**EXERCISE DESCRIPTION:**
The answer should be one number, the count of lines in the data with "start".

**INFORMATION PROVIDED:**

• • • • •

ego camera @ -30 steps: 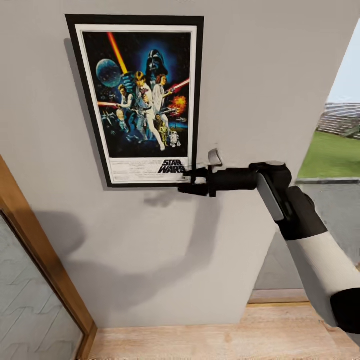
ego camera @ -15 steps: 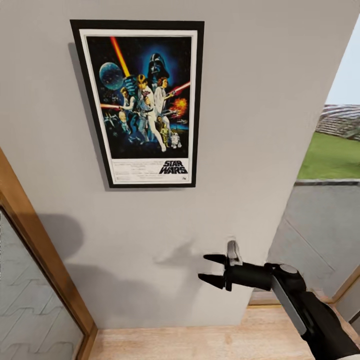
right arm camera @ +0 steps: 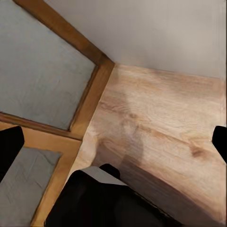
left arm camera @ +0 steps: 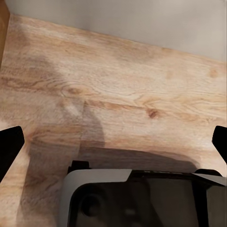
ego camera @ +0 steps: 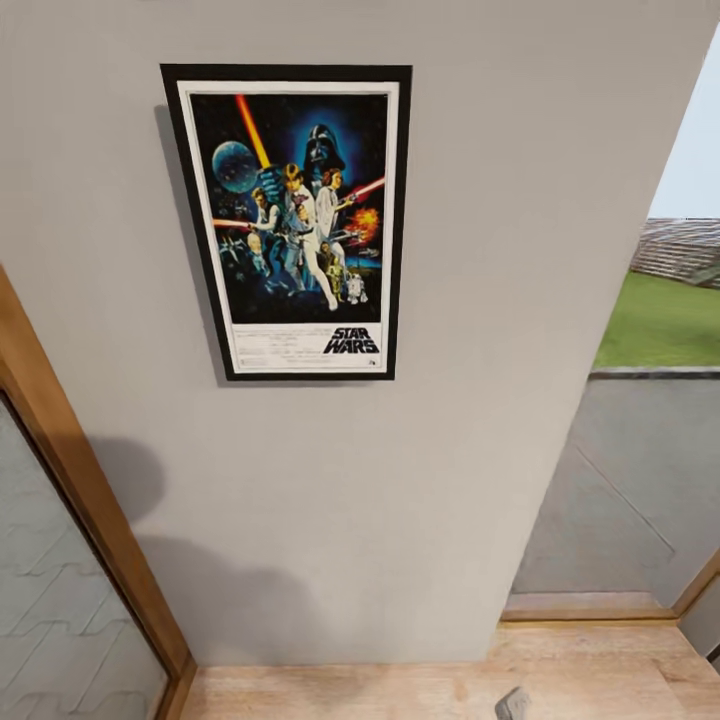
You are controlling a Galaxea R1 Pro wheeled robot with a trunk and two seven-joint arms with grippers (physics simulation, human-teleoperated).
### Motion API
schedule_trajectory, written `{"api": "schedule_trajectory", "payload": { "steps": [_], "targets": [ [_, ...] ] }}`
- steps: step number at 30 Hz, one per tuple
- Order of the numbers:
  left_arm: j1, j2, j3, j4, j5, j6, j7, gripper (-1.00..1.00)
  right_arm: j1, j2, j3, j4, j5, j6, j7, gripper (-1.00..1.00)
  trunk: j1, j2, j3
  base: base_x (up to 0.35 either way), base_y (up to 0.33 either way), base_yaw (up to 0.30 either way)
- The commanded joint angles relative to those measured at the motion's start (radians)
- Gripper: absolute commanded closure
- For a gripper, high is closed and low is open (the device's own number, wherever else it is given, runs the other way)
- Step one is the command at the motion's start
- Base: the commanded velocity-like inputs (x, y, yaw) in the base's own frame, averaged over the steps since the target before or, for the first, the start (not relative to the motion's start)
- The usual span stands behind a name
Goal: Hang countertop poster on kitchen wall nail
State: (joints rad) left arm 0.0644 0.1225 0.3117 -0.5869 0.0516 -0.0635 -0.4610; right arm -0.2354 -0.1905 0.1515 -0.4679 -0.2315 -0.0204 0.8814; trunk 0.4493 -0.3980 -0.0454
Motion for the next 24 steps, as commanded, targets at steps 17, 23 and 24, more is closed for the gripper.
{"api": "schedule_trajectory", "payload": {
  "steps": [17, 23, 24],
  "targets": [
    [0.000, -0.001, 0.001, -0.001, 0.005, 0.001, -0.005, -1.00, -0.001, 0.025, 0.006, 0.049, -0.009, -0.010, -0.180, -1.00, 0.001, -0.002, 0.026, 0.000, 0.000, 0.000],
    [0.000, -0.001, 0.001, -0.001, 0.005, 0.001, -0.004, -1.00, -0.001, 0.025, 0.005, 0.054, -0.009, -0.010, -0.182, -1.00, 0.001, -0.002, 0.036, 0.000, 0.000, 0.000],
    [0.000, -0.001, 0.001, -0.001, 0.005, 0.001, -0.004, -1.00, -0.001, 0.025, 0.005, 0.054, -0.009, -0.010, -0.182, -1.00, 0.001, -0.002, 0.038, 0.000, 0.000, 0.000]
  ]
}}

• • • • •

**COMPLETED TASK:**
3